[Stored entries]
-=-=-

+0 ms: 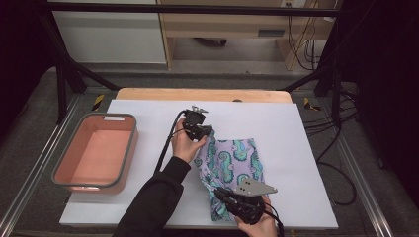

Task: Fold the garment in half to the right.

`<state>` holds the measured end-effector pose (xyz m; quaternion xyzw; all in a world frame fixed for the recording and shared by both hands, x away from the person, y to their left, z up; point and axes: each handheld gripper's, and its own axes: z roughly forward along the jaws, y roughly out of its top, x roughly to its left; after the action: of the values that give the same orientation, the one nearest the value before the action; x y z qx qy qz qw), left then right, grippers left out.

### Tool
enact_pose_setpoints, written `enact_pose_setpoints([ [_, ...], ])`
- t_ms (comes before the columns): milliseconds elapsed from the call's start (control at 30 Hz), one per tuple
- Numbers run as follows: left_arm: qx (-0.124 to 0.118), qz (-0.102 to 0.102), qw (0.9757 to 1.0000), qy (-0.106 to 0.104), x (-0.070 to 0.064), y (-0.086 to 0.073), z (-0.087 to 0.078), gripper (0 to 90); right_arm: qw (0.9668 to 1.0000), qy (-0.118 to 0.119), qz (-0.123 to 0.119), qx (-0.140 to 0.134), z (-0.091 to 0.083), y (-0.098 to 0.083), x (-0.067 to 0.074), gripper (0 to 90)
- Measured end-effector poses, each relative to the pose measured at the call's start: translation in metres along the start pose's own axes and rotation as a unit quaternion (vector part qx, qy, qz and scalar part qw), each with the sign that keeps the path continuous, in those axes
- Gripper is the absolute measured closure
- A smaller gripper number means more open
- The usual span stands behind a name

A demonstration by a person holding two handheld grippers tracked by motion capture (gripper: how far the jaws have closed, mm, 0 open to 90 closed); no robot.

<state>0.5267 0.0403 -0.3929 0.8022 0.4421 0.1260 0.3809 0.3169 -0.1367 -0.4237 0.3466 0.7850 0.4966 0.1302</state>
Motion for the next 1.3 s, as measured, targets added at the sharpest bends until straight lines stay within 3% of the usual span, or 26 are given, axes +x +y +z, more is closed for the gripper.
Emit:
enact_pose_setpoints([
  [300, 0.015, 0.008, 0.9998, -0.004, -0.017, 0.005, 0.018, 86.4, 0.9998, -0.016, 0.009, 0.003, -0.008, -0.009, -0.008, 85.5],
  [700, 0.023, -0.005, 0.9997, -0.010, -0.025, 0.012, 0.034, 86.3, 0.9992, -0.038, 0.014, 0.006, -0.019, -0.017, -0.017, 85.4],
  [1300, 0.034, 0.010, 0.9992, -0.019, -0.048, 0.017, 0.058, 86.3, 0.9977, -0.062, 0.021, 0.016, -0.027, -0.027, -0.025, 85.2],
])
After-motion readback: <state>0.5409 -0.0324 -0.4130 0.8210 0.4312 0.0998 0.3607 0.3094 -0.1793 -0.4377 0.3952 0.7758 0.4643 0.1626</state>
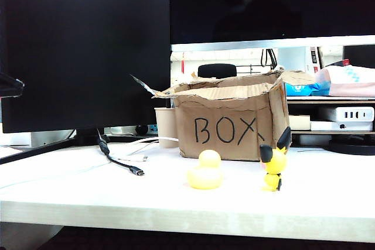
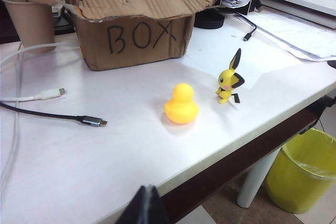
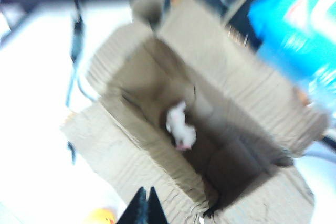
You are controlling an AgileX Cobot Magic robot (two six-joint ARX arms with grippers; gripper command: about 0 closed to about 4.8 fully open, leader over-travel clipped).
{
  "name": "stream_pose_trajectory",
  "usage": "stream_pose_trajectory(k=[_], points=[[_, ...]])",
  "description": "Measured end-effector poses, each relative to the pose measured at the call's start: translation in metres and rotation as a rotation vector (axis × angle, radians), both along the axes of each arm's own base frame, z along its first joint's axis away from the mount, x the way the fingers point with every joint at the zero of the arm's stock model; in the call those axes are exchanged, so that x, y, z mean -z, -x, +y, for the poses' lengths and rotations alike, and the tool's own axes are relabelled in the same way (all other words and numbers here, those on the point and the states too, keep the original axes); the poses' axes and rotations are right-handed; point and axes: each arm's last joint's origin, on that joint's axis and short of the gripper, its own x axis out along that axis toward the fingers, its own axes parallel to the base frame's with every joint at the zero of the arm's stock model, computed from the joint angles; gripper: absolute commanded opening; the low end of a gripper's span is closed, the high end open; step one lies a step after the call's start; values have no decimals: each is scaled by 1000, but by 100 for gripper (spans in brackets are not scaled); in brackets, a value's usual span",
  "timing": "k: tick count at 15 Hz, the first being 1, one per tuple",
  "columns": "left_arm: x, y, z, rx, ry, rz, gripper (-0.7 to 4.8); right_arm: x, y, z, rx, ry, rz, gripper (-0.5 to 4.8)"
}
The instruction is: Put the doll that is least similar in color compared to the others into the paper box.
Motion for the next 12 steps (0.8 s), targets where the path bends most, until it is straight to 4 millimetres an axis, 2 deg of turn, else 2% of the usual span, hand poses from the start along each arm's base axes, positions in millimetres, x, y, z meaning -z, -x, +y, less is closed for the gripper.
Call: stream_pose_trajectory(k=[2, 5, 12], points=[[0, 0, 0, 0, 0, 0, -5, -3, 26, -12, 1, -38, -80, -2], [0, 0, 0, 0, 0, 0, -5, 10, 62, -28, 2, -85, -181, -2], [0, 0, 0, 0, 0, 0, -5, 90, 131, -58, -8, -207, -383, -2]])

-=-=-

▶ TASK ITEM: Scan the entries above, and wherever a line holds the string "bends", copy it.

▶ RESPONSE TO THE TASK:
Motion for the next 1.3 s, as measured, targets added at the sharpest bends until straight lines stay within 3% of the usual span, or 26 are given, axes +x +y +z, more is closed for the gripper.
Motion for the next 12 steps (0.8 s), targets where the path bends most, until it is straight to 4 millimetres an axis, 2 deg of turn, else 2% of the usual span, hand poses from the start along each arm's base axes, positions in millimetres, x, y, z meaning -z, -x, +y, less is closed for the gripper.

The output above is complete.